* Given data:
#####

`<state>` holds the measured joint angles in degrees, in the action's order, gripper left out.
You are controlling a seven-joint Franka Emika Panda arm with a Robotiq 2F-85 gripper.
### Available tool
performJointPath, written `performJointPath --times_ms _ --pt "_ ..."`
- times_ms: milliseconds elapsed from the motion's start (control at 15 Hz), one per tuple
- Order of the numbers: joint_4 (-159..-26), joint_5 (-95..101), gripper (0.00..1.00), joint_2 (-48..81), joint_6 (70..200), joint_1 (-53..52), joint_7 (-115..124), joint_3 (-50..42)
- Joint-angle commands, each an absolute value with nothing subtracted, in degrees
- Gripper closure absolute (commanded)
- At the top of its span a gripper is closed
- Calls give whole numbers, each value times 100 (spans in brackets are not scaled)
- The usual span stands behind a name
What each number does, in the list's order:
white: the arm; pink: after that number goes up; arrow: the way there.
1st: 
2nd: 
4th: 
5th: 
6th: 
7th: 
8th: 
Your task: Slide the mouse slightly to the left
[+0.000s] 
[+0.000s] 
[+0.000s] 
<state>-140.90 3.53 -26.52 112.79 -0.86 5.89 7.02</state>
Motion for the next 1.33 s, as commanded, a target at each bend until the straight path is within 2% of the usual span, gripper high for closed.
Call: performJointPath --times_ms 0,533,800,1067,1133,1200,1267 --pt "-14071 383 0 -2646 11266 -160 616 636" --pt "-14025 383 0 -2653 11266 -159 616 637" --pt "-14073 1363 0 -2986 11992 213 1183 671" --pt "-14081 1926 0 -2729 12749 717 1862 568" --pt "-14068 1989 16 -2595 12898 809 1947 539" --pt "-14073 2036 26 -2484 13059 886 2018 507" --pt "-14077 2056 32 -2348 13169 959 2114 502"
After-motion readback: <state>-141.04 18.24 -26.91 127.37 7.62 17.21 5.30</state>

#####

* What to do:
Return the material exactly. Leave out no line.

* Solution to this problem:
`<state>` holds the measured joint angles in degrees, in the action's order, gripper left out.
You are controlling a seven-joint Franka Emika Panda arm with a Robotiq 2F-85 gripper.
### Available tool
performJointPath, written `performJointPath --times_ms _ --pt "_ ..."`
- times_ms: milliseconds elapsed from the motion's start (control at 15 Hz), one per tuple
- Order of the numbers: joint_4 (-159..-26), joint_5 (-95..101), gripper (0.00..1.00), joint_2 (-48..81), joint_6 (70..200), joint_1 (-53..52), joint_7 (-115..124), joint_3 (-50..42)
- Joint-angle commands, each an absolute value with nothing subtracted, in degrees
- Gripper closure absolute (commanded)
- At the top of its span a gripper is closed
- Calls give whole numbers, each value times 100 (spans in brackets are not scaled)
- The usual span stands behind a name
What each number does, in the list's order:
white: the arm; pink: after that number goes up; arrow: the way there.
1st: 
2nd: 
4th: 
5th: 
6th: 
7th: 
8th: 
Your task: Slide the mouse slightly to the left
[+0.000s] 
[+0.000s] 
[+0.000s] 
<state>-140.90 3.53 -26.52 112.79 -0.86 5.89 7.02</state>
Motion for the next 1.33 s, as commanded, a target at each bend until the straight path is within 2% of the usual span, gripper high for closed.
Call: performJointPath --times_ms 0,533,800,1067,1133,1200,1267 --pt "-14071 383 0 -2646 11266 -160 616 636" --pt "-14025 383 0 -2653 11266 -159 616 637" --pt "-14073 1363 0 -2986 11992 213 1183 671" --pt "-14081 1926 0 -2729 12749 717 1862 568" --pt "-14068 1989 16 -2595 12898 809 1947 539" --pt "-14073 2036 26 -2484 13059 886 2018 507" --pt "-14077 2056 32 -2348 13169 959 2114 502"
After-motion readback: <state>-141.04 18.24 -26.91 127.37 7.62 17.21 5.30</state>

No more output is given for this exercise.